Mr. President, the easy thing and what is desperately trying to be done [is] to convince a stunned nation and world that Mr. Kennedy's murder was the work of some deranged crackpot, and while the trigger was pulled by such a one, perhaps the atmosphere that made it inevitable was the hatred of the people (I don't mean every one of them but a big majority) who wanted Mr. Kennedy and any one connected with him out of the White House. A week ago this might have sounded ridiculous but subsequent events lend it credence, I believe. There is a virus of disrespect and hate spreading here very rapidly. And unless one lives right here with it, day in and day out, it is unbelievable how quickly and subtly it infects reasonably intelligent persons. This is not too hard to understand only if one recognizes the unremitting, deep, bitter religious and racial prejudice existing today in this section of our land — I don’t know if any of them are similarly infected in other sections, but I knowpersonally of what I speak as regards East Texas. In fact, although nearly every one indignantly denies having any racial or religious prejudice to the point where he deceives even himself in this matter, after listening seriously to protestations of horror and shock one can almost hear a collective sigh in essence, "Too bad he had to die but after all a Catholic is no longer in the White House and this ought to set the 'niggers' back on their heels for awhile!"

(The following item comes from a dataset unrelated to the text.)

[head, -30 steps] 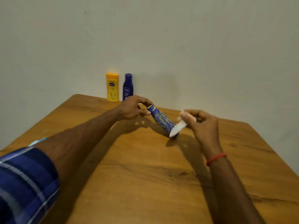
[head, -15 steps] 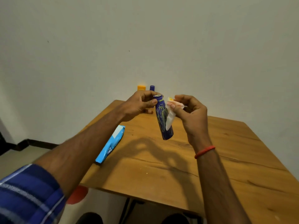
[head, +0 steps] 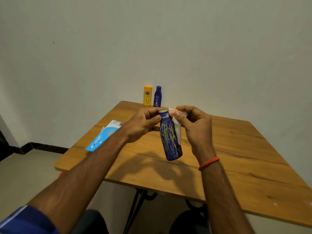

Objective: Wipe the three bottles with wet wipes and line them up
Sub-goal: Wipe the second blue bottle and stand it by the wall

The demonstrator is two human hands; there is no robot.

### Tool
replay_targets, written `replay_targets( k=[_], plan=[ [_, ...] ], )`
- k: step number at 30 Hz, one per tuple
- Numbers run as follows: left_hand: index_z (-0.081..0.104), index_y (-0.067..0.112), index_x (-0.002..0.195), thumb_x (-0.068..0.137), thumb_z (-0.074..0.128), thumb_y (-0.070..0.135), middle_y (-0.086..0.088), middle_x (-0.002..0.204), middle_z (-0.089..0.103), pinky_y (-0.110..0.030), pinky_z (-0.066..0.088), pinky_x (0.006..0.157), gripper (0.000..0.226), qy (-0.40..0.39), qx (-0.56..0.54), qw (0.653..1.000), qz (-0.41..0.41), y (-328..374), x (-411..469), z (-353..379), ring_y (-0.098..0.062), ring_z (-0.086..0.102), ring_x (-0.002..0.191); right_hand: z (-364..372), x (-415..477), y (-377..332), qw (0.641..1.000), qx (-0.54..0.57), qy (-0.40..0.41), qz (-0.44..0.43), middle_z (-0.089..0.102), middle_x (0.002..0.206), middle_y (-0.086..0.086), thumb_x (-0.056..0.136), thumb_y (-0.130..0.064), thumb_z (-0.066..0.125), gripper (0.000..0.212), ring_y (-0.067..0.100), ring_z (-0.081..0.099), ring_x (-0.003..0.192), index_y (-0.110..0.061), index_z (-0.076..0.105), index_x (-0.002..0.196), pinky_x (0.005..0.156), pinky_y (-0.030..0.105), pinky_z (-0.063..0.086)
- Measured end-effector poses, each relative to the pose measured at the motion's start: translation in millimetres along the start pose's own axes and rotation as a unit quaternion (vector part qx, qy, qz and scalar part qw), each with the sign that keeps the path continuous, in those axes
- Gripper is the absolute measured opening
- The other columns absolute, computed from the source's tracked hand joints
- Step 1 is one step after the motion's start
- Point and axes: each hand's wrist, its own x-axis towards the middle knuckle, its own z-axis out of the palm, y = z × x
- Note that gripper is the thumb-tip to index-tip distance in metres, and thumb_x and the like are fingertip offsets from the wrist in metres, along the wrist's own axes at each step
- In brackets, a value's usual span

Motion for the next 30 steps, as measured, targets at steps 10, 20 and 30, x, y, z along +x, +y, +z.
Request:
replay_targets(
  k=[10, 20, 30],
  plan=[
    [0.062, 0.010, 0.124, 0.088, 0.063, 0.019, -0.006, 0.114, 0.072, -0.031, 0.057, 0.086, 0.036, 0.071, 0.012, 0.997, 0.032, -16, -16, 10, -0.020, 0.069, 0.108, 14, -23, 12, 0.988, -0.130, 0.023, -0.078, 0.075, 0.095, -0.006, 0.086, -0.018, 0.075, 0.017, 0.005, 0.071, 0.088, -0.017, 0.076, 0.102, 0.074, 0.025, 0.060],
    [0.068, 0.023, 0.109, 0.091, 0.065, 0.008, 0.011, 0.098, 0.077, -0.023, 0.056, 0.080, 0.023, 0.134, 0.024, 0.990, 0.041, -20, -17, 18, -0.011, 0.071, 0.102, 26, -41, 22, 0.940, -0.250, 0.024, -0.232, 0.072, 0.093, 0.005, 0.085, -0.014, 0.075, 0.018, 0.013, 0.062, 0.087, -0.011, 0.077, 0.103, 0.070, 0.018, 0.051],
    [0.064, 0.017, 0.116, 0.085, 0.062, 0.025, 0.009, 0.102, 0.076, -0.023, 0.056, 0.082, 0.032, 0.072, 0.014, 0.996, 0.055, -14, -20, 19, -0.012, 0.069, 0.103, 13, -23, 25, 0.968, -0.182, 0.048, -0.164, 0.073, 0.104, -0.001, 0.090, -0.012, 0.070, 0.021, 0.002, 0.064, 0.095, -0.014, 0.073, 0.111, 0.080, 0.014, 0.054]
  ],
)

It is painful to some of us I know to give credence to such a condition so we blind ourselves and blame a mentally confused person — forgetting in our desire to remove the blame from ourselves that where religious and racial prejudice prevails, not just the killer but all are mentally confused. When this prejudice is played upon adroitly and exploited actively (as in our locality) by such groups as The American Fact-Finding Committee and many more [of] that ilk, for instance the John Birchers, etc., it soon fans into a situation as exists here, many, many citizens ridden by a vicious hate which inevitably erupts and expresses itself in violence — as in the case of Mr. Kennedy's murder in Dallas.

A strong evidence of this was the recent demonstration of violence against Ambassador Stevenson in Dallas, and even more clearly by an article carried in the Dallas News (a 100% anti-Kennedy sheet) stating that Mr. Bruce Alger [then-congressman from Dallas, and the only Republican in the Texas delegation] advised the citizens of Dallas there was absolutely no need to feel apologetic about this incident — everyone being free to express his opinion. He neglected to specify the degree of violence of such expression. And the citizens vote for Bruce Alger! So what can one expect? I just heard the flash about Oswald being shot and also the theory that is was caused by mass hysteria. That is here, all night, but I think rather there are certain groups and individuals who wish to insure Oswald's complete and continuing silence because, knowing the 'temper' of Dallas, I can’t believe a known police character of Ruby's caliber would risk his neck through any feeling of patriotism or love for Mr. Kennedy — can you?

I don’t know if anything can be done about the festering sore of prejudice and hatred on our social structure here, but I doubt if you can know its deadliness unless you are in constant, daily touch, and I thought it my duty to mention it, in that case, even though you may consider I am an alarmist and am exaggerating. I only wish I were.